Back to your argument -
1) so do you have any actual evidence that price
is so elastic, and demand so constant, that
reducing cost simply drives up the price
equivalently, or do you just imagine that this is
so?
2) and really, your alternative suggestion is
that California starts flooding Europe with
illegal heroin? This is your bright idea?
> Unless we supply addicts we
>do nothing to reduce the demand for Afghan poppies.
Ultimately, we don't really care about
the demand for poppies or illicit opium - we just
care that it finances the Taliban. If we buy the
local production, the Taliban doesn't have it,
they don't sell it.
But sure - if it makes you feel happier,
assume that we convert poppies bought from the
Taliban into methadone that we give to addicts,
or similar, thus reducing demand for illicit
opium.
> >
>>
>>> Fortunately, we don't need to defeat the Taliban. We just need to
>>> reach an accommodation with then where they stop providing sanctuary
>>> to as-Qaeda. Obama's people and many in the military and even
>>> conservative politicians versed in foreign policy seem to get this.
>>
>> That would be a morally bankrupt strategy - but also,
>> unlikely to really succeed.
>
>Shockingly, David Cake becomes more of a war monger than David Patraeus:
><http://www.cbsnews.com/stories/2008/10/08/terror/main4511185.shtml>
Not really - I said it would be morally
bankrupt to simply make an accomodation with them
about al-Qaeda, and ignore all other issues. We
certainly should be willing to negotiate with
them, particularly is we can negotiate with
individual Taliban warlords directly not via
Mullah Omar and his band of clerical loons -- but
other issues than just terrorist training camps
alone, such as a cessation of military action,
human rights, etc will have to be on the table as
well. Which is nowhere contradicted by that
article at all.
>We know nothing about you personal history. Maybe you served bravely
>in Afghanistan. I really hope you aren't imposing a moral standard
>that you are not willing to live up to yourself.

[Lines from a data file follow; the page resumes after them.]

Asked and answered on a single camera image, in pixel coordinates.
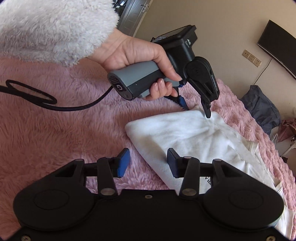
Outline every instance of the door handle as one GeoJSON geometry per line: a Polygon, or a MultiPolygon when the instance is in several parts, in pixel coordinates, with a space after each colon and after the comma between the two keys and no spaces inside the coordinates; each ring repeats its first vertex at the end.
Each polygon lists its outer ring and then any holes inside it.
{"type": "Polygon", "coordinates": [[[141,4],[140,6],[143,6],[141,11],[142,11],[142,12],[145,12],[145,10],[146,10],[146,8],[147,8],[148,5],[143,5],[143,4],[141,4]]]}

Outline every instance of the gray bag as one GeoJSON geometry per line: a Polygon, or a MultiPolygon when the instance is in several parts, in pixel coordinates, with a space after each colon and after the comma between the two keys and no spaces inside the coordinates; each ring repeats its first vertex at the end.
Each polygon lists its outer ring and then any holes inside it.
{"type": "Polygon", "coordinates": [[[279,110],[262,93],[259,86],[251,85],[250,90],[240,101],[244,103],[244,107],[268,135],[270,135],[272,128],[280,125],[281,116],[279,110]]]}

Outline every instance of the white cloth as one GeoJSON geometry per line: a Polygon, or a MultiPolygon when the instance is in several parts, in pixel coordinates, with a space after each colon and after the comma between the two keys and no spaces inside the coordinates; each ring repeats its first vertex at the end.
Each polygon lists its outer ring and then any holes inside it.
{"type": "MultiPolygon", "coordinates": [[[[205,163],[222,159],[276,190],[285,203],[276,229],[291,238],[294,212],[286,207],[280,180],[266,168],[258,143],[246,140],[225,124],[218,113],[212,112],[207,119],[196,107],[190,111],[156,115],[128,123],[126,133],[145,161],[169,189],[175,189],[177,193],[183,178],[173,177],[166,161],[168,148],[174,148],[179,156],[192,156],[205,163]]],[[[201,177],[200,193],[209,188],[209,178],[201,177]]]]}

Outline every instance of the pink faux fur blanket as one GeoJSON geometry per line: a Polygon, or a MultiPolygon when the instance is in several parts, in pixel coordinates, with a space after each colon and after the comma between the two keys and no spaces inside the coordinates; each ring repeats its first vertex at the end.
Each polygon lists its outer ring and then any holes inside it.
{"type": "MultiPolygon", "coordinates": [[[[0,73],[2,81],[17,80],[48,92],[57,98],[59,106],[90,103],[110,86],[106,72],[89,60],[64,68],[56,64],[2,59],[0,73]]],[[[296,210],[292,172],[242,102],[221,80],[218,84],[221,94],[213,102],[212,110],[245,138],[259,142],[266,166],[282,181],[288,208],[296,210]]],[[[200,103],[199,95],[189,84],[181,89],[181,94],[190,108],[200,103]]],[[[125,176],[116,180],[117,188],[167,189],[136,151],[124,126],[136,119],[177,111],[181,108],[167,99],[126,101],[115,90],[96,106],[78,112],[50,111],[0,93],[0,236],[6,239],[20,227],[12,209],[15,195],[76,158],[95,162],[100,157],[116,156],[128,147],[131,163],[125,176]]],[[[88,179],[87,187],[95,192],[94,178],[88,179]]]]}

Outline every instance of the fluffy sleeve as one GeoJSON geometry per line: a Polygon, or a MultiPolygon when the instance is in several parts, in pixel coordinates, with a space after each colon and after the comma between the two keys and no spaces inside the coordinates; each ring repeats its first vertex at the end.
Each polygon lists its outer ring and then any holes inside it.
{"type": "Polygon", "coordinates": [[[4,0],[0,57],[77,64],[114,30],[112,0],[4,0]]]}

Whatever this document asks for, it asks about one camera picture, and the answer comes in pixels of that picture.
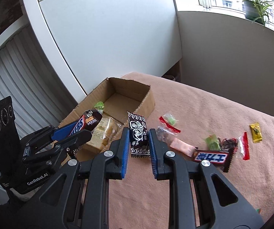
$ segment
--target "black candy wrapper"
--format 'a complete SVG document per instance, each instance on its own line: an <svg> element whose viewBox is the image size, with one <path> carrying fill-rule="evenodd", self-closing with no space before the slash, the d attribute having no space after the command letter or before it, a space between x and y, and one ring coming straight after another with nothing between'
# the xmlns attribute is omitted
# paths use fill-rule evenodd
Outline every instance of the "black candy wrapper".
<svg viewBox="0 0 274 229"><path fill-rule="evenodd" d="M150 157L146 119L127 112L130 128L131 157Z"/></svg>

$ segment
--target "yellow candy wrapper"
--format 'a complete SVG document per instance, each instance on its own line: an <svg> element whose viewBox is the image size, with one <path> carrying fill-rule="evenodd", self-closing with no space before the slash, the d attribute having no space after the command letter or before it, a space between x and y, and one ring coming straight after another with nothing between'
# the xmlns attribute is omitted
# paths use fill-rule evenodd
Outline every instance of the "yellow candy wrapper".
<svg viewBox="0 0 274 229"><path fill-rule="evenodd" d="M251 124L251 134L252 134L252 140L254 143L258 143L262 140L262 134L260 129L259 122Z"/></svg>

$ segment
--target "silver bolt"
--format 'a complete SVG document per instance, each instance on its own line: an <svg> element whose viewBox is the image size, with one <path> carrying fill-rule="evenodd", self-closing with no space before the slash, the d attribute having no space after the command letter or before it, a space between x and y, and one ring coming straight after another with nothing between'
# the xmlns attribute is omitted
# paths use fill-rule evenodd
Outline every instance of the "silver bolt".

Well, I'm unwilling to engage in that
level of gratuitous misrepresentation of news
items for personal attack, so surely that says
something about my moral standards relative to
others, right?
And really, Chris, you are getting on a
soapbox about moral standards when your proposal
is that the US should start deliberately
trafficking heroin in Western Europe? Really?
Take a step back and listen to how that sounds.